Location
- Country: Bulgaria

Physical characteristics
- • location: Shiroka Planina, Pre-Balkan
- • coordinates: 43°28′41.88″N 22°55′14.88″E﻿ / ﻿43.4783000°N 22.9208000°E
- • elevation: 816 m (2,677 ft)
- • location: Tsibritsa
- • coordinates: 43°34′26.04″N 23°12′50.04″E﻿ / ﻿43.5739000°N 23.2139000°E
- • elevation: 145 m (476 ft)
- Length: 30 km (19 mi)
- Basin size: 138 km^{2} (53 sq mi)

Basin features
- Progression: Tsibritsa→ Danube

= Tsibar =

The Tsibar (Цибър) is a river in northwestern Bulgaria, a left tributary of the Tsibritsa, itself a right tributary of the Danube. Its length is 30 km, making it the second longest tributary of the Tsibritsa.

The river takes its source at an altitude of 816 m in the Vlashko Pole locality on the northern slopes of the Shiroka Planina division of the Pre-Balkan range, a system of low-lying mountains and hills between the Balkan Mountains and the Danubian Plain. It flows in general direction northeast. The river runs in a deep forested valley until the village of Dolna Riksa. Downstream, it enters the Danubian Plain and the valley widens, surrounded by farmland. It flows into the Tsibritsa at an altitude of 145 m some 3 km north the village of Bezdenitsa.

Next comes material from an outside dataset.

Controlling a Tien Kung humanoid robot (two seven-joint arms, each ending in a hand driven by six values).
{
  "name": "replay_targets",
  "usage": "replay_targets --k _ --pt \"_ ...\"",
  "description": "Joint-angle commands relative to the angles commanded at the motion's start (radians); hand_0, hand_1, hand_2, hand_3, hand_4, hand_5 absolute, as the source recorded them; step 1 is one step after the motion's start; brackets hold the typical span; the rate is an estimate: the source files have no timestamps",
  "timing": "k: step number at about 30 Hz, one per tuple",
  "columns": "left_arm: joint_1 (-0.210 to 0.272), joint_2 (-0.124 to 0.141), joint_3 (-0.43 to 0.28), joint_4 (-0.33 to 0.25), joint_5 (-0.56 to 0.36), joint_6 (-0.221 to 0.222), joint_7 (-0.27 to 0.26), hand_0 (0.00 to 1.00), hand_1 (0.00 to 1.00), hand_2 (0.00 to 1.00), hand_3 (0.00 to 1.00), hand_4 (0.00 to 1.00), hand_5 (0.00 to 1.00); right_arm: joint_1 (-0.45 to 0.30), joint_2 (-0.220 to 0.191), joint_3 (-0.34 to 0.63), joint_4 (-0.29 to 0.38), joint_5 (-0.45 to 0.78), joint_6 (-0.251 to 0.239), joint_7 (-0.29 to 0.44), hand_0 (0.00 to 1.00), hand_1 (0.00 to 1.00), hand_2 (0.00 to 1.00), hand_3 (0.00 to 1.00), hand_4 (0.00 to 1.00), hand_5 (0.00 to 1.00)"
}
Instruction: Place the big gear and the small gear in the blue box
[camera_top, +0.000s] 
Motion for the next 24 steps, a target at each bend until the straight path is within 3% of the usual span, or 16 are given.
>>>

Its drainage basin covers a territory of 138 km^{2}, or 14.8% of the Tsibritsa's total. It dries out in the lower course in summer.

The Tsibar flows entirely in Montana Province. There are two village along its course, Dolna Riksa and Slavotin, both in Montana Municipality. Its waters are utilised for irrigation.